*What is needed*. Your answer should consist only of the lines below from the one with "A colleague of mine needs the bounding boxes for the pink" through the one with "A colleague of mine needs the bounding boxes for the clear", copied exactly.
━━━━━ Supplied records ━━━━━
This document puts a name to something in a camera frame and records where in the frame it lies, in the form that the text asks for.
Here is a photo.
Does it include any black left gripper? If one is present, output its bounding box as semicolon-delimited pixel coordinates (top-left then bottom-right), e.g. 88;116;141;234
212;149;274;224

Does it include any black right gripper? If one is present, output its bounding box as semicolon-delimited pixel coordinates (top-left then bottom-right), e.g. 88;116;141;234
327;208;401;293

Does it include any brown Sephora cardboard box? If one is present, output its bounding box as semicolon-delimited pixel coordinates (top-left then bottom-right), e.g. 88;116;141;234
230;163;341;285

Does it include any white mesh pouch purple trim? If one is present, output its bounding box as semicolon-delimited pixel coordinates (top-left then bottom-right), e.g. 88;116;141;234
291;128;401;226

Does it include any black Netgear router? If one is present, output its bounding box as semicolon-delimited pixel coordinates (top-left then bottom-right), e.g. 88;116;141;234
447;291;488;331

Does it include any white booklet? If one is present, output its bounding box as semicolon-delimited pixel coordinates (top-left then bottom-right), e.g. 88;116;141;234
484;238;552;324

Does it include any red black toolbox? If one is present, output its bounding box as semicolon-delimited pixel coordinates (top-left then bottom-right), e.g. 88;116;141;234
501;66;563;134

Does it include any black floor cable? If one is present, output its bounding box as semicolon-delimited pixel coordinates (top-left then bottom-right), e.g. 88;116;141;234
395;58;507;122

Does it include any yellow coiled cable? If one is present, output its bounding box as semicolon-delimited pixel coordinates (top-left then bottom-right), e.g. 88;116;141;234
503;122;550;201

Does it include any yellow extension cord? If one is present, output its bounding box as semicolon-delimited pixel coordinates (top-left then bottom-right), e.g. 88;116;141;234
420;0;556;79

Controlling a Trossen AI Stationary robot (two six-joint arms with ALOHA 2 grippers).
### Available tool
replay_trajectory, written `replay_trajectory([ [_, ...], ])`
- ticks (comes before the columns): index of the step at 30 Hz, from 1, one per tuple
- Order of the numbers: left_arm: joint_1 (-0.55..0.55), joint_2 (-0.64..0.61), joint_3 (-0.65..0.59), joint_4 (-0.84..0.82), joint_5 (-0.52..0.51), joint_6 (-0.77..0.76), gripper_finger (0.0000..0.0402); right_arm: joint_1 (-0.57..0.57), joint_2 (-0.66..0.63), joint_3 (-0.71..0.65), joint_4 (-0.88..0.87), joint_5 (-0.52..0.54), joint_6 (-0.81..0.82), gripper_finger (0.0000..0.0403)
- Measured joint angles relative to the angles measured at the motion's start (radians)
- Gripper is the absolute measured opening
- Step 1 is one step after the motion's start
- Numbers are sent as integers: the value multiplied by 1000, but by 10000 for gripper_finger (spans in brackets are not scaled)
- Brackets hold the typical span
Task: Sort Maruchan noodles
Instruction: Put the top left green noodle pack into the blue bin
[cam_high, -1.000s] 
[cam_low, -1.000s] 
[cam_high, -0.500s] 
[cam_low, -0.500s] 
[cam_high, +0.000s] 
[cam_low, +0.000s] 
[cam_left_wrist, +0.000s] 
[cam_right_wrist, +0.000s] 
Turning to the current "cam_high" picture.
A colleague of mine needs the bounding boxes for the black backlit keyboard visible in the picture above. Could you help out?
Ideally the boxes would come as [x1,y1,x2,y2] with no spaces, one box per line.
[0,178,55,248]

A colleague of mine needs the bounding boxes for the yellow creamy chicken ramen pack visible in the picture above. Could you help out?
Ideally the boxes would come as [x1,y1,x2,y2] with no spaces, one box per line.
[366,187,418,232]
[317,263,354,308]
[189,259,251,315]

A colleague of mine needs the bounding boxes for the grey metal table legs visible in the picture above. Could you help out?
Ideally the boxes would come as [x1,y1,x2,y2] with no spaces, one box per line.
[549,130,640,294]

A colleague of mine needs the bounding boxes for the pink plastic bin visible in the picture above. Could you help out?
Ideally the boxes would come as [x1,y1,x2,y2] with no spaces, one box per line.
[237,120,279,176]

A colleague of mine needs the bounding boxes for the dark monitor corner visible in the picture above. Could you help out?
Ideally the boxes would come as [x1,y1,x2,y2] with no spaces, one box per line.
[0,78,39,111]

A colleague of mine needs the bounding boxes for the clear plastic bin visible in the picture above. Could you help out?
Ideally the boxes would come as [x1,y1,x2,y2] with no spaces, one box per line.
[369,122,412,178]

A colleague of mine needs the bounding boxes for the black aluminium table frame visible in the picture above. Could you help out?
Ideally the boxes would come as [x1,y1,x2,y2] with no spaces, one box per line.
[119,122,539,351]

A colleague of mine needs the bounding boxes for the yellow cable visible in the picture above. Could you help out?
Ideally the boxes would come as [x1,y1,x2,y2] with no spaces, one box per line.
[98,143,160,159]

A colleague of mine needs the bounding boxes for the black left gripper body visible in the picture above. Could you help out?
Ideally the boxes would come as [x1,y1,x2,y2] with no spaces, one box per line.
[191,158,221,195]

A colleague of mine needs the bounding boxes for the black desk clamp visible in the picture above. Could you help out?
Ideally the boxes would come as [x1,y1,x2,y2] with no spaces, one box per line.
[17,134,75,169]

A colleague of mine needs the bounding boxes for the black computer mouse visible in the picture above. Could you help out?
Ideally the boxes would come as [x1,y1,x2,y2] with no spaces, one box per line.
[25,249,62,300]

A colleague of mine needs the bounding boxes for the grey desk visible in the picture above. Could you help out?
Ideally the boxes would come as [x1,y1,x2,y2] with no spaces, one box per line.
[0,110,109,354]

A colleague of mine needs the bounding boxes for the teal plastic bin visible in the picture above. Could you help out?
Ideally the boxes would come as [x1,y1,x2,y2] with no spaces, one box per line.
━━━━━
━━━━━ Supplied records ━━━━━
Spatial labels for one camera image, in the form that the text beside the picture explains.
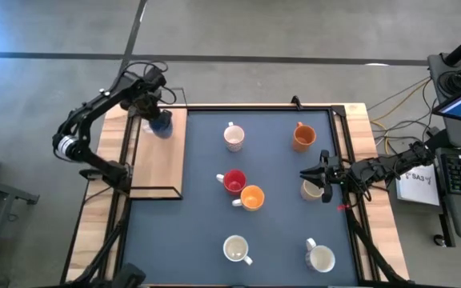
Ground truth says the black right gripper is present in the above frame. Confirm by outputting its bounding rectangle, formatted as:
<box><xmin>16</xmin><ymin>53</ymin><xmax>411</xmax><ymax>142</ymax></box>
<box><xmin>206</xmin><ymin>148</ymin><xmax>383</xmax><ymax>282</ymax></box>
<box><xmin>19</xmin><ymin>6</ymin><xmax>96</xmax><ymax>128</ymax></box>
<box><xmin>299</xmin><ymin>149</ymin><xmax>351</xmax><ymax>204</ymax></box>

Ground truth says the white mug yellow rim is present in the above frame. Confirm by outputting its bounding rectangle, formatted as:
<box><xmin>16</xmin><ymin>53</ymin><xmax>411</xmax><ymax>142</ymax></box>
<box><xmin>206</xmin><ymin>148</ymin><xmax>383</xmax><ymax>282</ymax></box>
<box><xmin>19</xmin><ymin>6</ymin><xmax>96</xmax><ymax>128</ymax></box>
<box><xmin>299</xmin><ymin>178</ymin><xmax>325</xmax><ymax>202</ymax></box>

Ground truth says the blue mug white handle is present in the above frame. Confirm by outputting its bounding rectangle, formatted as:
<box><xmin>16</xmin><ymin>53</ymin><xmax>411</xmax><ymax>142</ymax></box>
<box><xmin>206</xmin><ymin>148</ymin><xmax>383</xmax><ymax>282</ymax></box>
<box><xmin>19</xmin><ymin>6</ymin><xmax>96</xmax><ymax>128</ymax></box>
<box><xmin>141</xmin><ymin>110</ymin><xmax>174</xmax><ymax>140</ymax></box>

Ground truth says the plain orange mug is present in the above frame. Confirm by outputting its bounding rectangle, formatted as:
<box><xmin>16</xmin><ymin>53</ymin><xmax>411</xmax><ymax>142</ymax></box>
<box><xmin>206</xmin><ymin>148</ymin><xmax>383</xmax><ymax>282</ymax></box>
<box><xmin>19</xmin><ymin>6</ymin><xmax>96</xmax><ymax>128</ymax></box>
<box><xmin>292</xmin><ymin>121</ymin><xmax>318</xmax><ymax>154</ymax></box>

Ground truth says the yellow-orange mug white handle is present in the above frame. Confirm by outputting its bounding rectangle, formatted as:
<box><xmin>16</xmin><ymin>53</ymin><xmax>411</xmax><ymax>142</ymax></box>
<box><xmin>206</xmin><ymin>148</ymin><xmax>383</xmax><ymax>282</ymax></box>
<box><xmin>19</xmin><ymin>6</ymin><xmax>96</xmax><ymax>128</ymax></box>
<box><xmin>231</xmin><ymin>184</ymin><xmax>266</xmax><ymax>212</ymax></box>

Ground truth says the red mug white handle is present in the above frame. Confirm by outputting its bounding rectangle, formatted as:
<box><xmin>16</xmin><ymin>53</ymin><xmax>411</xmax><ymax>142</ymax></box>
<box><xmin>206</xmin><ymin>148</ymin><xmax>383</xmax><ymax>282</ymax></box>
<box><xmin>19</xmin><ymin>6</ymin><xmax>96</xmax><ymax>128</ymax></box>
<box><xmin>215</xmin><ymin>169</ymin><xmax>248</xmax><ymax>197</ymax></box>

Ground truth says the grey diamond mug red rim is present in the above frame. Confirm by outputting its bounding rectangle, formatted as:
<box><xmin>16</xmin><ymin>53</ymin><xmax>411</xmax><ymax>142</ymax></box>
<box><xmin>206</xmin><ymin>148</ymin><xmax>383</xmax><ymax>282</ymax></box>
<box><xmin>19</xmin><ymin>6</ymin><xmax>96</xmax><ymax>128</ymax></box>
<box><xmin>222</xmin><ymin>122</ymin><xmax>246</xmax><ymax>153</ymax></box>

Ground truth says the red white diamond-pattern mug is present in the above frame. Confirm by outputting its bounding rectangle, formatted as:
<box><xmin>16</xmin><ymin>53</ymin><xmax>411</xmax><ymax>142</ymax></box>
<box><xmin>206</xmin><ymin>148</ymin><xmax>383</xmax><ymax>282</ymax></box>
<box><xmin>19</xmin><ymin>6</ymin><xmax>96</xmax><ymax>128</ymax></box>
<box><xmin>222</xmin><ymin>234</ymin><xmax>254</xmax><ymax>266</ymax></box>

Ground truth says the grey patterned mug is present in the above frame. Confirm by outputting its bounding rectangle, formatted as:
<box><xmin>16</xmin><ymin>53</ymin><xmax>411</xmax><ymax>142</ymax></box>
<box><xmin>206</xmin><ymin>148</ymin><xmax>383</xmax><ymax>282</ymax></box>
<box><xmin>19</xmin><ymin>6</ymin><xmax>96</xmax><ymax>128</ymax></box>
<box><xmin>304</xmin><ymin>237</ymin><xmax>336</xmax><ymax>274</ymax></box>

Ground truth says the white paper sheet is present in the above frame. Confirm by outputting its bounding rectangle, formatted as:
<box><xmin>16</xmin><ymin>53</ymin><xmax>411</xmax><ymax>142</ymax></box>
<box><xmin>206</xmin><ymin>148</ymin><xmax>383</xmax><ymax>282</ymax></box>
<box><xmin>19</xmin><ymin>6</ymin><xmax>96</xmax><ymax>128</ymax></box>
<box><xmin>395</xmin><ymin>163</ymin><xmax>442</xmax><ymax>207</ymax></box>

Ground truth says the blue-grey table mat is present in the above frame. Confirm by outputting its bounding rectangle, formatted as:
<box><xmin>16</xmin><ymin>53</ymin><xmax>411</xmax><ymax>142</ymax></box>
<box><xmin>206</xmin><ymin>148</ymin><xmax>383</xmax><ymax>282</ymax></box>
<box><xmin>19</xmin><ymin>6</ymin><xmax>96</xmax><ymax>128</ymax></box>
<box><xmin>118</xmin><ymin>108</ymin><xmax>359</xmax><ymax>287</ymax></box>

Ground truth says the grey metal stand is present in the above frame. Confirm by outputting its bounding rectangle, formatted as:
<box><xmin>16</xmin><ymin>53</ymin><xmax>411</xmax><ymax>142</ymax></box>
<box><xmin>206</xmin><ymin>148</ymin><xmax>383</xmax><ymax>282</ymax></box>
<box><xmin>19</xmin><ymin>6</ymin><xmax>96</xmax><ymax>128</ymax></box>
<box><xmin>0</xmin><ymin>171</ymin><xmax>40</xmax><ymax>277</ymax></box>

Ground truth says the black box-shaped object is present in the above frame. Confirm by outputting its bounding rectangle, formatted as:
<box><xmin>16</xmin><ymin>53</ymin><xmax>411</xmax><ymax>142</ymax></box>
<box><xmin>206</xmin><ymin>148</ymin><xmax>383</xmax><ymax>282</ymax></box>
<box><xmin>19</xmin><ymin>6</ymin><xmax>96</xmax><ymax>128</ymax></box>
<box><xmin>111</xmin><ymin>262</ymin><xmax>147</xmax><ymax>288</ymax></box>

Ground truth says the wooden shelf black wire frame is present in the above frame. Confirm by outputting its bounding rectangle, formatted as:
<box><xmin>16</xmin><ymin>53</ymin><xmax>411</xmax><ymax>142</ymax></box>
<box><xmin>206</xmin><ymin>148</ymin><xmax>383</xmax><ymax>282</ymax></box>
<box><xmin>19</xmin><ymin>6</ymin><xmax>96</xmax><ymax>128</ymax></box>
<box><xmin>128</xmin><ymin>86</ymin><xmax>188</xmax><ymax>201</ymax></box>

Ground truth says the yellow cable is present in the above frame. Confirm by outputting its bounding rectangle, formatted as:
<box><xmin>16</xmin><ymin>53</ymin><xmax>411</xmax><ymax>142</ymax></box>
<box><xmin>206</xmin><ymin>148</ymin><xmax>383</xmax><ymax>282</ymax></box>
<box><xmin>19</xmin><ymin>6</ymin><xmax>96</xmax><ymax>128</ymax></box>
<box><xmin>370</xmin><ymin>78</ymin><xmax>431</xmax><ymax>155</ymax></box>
━━━━━
━━━━━ Supplied records ━━━━━
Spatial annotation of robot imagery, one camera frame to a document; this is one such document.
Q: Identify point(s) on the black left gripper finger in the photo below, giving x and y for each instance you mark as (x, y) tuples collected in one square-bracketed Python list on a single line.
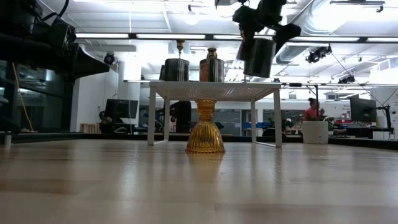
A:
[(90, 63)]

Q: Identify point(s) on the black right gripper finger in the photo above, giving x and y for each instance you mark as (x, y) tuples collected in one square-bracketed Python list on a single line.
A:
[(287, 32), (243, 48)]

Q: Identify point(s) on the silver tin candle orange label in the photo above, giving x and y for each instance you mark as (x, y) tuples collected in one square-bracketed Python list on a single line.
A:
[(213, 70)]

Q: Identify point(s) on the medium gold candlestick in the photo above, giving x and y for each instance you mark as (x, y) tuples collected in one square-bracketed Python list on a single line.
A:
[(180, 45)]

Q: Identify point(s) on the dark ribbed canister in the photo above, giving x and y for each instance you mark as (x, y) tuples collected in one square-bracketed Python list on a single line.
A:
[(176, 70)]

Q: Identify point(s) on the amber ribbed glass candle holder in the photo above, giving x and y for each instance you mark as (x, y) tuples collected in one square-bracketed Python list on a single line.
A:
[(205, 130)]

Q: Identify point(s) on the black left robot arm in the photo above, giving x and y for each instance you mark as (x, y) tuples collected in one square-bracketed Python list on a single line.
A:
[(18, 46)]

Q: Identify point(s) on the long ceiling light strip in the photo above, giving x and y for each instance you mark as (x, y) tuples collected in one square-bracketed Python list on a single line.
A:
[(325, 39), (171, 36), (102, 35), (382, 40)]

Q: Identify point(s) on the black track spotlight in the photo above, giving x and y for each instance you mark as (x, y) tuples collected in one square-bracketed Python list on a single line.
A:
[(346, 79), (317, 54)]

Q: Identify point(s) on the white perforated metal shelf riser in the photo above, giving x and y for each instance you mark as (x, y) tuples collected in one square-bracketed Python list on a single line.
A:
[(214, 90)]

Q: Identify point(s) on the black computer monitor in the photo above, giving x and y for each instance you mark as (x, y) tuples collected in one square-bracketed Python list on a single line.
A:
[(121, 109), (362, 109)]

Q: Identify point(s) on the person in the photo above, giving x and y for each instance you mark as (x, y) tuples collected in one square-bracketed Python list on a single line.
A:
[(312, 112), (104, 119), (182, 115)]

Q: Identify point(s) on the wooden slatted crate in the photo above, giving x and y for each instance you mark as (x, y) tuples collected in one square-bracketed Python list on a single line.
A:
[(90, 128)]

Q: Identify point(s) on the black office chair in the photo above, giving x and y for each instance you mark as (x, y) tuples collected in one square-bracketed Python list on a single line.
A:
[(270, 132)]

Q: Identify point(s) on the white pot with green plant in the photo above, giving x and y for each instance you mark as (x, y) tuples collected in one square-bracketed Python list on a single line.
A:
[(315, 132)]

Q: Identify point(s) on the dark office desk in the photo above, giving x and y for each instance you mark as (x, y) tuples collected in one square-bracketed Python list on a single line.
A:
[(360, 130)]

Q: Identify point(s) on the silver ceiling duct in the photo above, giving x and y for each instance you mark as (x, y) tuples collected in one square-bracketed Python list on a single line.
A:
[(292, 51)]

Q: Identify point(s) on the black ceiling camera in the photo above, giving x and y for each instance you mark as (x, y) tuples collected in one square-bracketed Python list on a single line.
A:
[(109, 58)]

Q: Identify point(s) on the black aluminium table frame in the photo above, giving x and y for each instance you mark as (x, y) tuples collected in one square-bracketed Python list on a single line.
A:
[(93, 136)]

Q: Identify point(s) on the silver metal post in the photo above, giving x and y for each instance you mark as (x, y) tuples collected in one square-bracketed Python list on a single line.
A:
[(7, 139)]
━━━━━
*Answer to the exercise*.
A colleague of mine needs the bounding boxes for the pink plastic bin visible in the picture above. Could you help out?
Ideally the boxes would come as [x1,y1,x2,y2] with no spaces, one box per line.
[237,120,279,176]

A colleague of mine needs the bounding boxes for the dark monitor corner visible in the picture above. Could you help out?
Ideally the boxes would come as [x1,y1,x2,y2] with no spaces, one box per line.
[0,78,39,111]

A colleague of mine needs the bounding boxes for the clear plastic bin visible in the picture above. Could you help out?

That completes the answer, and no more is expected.